_EXERCISE OBJECTIVE:_ For the listing below, print exactly the lines from the line with "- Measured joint" to the line with "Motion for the", both included, and nothing beyond them.

_INPUT DATA:_
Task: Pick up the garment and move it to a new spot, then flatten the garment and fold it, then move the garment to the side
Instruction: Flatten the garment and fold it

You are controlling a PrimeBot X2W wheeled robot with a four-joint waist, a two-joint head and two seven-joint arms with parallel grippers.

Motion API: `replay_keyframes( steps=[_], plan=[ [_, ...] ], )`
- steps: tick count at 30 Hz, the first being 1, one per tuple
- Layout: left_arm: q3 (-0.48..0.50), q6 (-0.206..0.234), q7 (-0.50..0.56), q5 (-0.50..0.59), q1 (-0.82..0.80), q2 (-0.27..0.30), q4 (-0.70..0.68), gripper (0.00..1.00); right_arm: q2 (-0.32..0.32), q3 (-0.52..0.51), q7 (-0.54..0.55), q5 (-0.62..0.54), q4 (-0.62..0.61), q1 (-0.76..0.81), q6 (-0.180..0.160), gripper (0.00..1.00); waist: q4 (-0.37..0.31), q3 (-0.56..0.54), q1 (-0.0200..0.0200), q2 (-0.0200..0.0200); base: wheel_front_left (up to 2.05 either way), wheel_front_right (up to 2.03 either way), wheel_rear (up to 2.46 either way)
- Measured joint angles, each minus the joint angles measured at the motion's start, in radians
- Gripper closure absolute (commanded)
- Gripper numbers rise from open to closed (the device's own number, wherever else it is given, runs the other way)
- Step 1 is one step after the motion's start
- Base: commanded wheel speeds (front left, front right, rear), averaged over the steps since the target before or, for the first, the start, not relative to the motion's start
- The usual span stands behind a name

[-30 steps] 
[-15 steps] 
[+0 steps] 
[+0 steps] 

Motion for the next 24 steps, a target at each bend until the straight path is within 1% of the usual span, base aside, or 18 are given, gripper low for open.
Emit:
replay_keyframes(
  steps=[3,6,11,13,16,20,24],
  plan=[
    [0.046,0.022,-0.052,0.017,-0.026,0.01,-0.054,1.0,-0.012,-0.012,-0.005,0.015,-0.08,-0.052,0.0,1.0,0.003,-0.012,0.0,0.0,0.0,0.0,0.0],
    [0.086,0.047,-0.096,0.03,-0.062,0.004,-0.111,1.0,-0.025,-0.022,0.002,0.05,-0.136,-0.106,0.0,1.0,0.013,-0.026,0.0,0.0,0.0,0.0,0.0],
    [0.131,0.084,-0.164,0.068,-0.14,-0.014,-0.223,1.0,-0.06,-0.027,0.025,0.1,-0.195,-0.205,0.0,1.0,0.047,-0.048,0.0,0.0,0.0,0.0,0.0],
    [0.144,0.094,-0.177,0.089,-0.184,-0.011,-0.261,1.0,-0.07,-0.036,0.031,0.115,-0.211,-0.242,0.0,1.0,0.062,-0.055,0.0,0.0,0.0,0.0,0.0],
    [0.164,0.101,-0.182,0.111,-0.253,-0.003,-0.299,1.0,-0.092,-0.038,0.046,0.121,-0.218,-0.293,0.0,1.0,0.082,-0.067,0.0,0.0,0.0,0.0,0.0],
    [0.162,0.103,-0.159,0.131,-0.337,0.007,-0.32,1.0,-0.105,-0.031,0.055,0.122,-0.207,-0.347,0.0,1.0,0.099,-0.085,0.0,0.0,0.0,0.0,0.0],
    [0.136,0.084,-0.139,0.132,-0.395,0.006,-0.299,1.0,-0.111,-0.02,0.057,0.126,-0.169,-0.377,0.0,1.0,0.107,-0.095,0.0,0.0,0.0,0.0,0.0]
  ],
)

_SOLUTION FOR THIS EXERCISE:_
- Measured joint angles, each minus the joint angles measured at the motion's start, in radians
- Gripper closure absolute (commanded)
- Gripper numbers rise from open to closed (the device's own number, wherever else it is given, runs the other way)
- Step 1 is one step after the motion's start
- Base: commanded wheel speeds (front left, front right, rear), averaged over the steps since the target before or, for the first, the start, not relative to the motion's start
- The usual span stands behind a name

[-30 steps] 
[-15 steps] 
[+0 steps] 
[+0 steps] 

Motion for the next 24 steps, a target at each bend until the straight path is within 1% of the usual span, base aside, or 18 are given, gripper low for open.

Nothing more belongs to this exercise.